Making the whole book available gets rid of the suspicion people will have that we’re just teasing them to get them to buy. Our bet is that by being open people will buy the book because it is fascinating. Give before you get.
The posts are available at regular intervals because we hope they will become a companion to morning and afternoon “downtime”.
- Linked out from the text, so readers can find out what other people are doing and saying. We want to encourage the link love. Using our linkology methodology, we’re adding interesting, relevant links to the people and ideas Mr. Frenay is talking about. We’re betting some of them will link back to us.
- Opened up the text so that the ideas in it are easy to find. We put together annotated directories of people, blogs, forums, carnivals, publications, organizations, and books, all with links.
- Made it easy to respond.. The book talks extensively about how feedback is the essence of how nature works, and we think it will work here. Comments of course, but also a place to make factual corrections, and add to our directories.
- Encouraged other venues. We didn’t put together forums because we weren’t trying to establish a community on this site. Those communities already exist. The conversation is happening all over the Net, where it belongs.

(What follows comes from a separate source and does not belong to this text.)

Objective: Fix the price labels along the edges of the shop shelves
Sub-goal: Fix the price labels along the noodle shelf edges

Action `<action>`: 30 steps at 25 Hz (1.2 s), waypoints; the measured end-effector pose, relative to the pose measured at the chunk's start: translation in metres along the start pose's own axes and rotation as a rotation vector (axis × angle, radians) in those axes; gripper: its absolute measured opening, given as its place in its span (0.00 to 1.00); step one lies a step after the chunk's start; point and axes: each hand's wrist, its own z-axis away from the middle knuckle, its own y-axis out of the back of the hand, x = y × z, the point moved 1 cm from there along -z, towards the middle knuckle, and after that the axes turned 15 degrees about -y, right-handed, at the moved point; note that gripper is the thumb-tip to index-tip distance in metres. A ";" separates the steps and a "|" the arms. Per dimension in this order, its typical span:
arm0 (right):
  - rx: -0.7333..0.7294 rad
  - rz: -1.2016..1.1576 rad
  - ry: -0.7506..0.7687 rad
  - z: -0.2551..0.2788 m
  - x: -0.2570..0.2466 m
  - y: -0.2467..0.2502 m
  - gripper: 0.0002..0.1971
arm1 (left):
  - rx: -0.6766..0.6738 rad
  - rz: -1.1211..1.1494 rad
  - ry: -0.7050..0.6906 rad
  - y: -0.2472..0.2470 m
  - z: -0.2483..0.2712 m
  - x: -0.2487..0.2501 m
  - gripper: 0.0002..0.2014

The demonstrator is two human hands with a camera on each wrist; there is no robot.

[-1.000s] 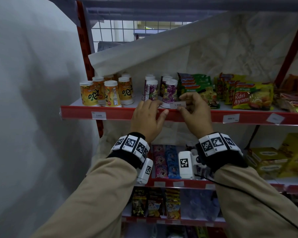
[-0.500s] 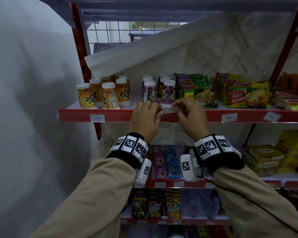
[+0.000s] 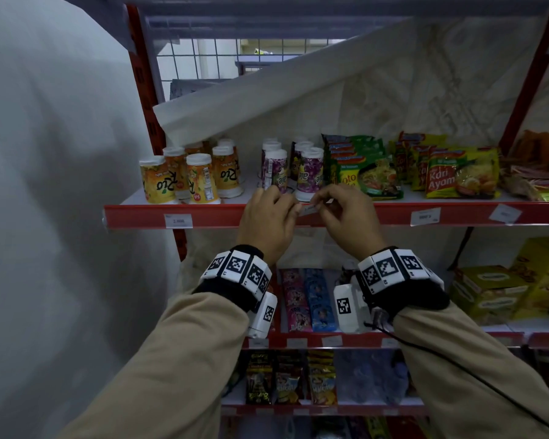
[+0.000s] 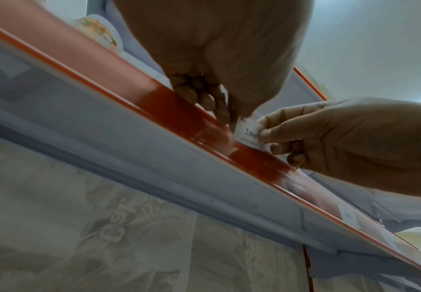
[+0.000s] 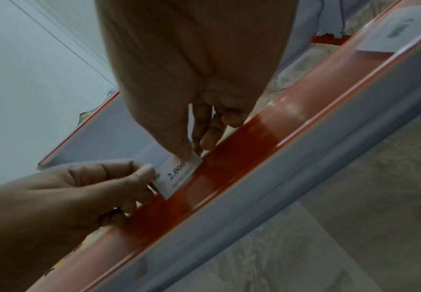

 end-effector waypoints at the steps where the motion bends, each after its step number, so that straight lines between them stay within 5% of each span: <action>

Personally I really loved putting this together, because it touches directly on some abiding interests:
- We got to explode notions of how things should be read. You can’t replicate the experience of laying back on a pile of pillows with a real book. But when the text is linked, when the text is tagged, when the text is searchable, when the text is approachable in so many ways, that’s quite an experience too. Each has its place. There’s no reason that Robert Frenay’s ideas should be limited to a particular form.
- We were able to get into the fascinating interface between traditional publishing and the web. It’s an area of extreme interest — culturally it touches on the future of an art form (that would be literature…). Commercially, it’s where far-reaching change is happening fast. The commercial response to this book will, I think, be seen as a test case. That’s why we did our best to put together a good site.
- We got to respond to the text. I like to read, and I’m always wanting to call up the author and give him or her my thoughts. Each of the people linking the text made the decisions about where to link, and why. We all follow our linkology methods, but we added our own layer of readership onto the text. Very gratifying.
- RSS is cool!
There are precedents to what we’re doing, but nothing until now has made the text itself interactive.
I’ll keep blogging about the challenges we run into, how we solve them (if we can), and what technologies we’d like to see to make this kind of effort more effective.
Could we have (or should we have) done it differently? Does anyone know how we should improve the site or the feeds? Or what content we should add? Or what we could do with other technology?





Antony, I found my way here via your comment on my blog post (networked book/book in the network at Institute for the Future of the Book). This is a fascinating project. I think you can claim the title “first networked book.” It will be interesting to see how the definition of the networked book evolves as projects like yours push the concept further. I started a “networked book” article/definition on wikipedia, please add to it if you feel inclined. Best of luck.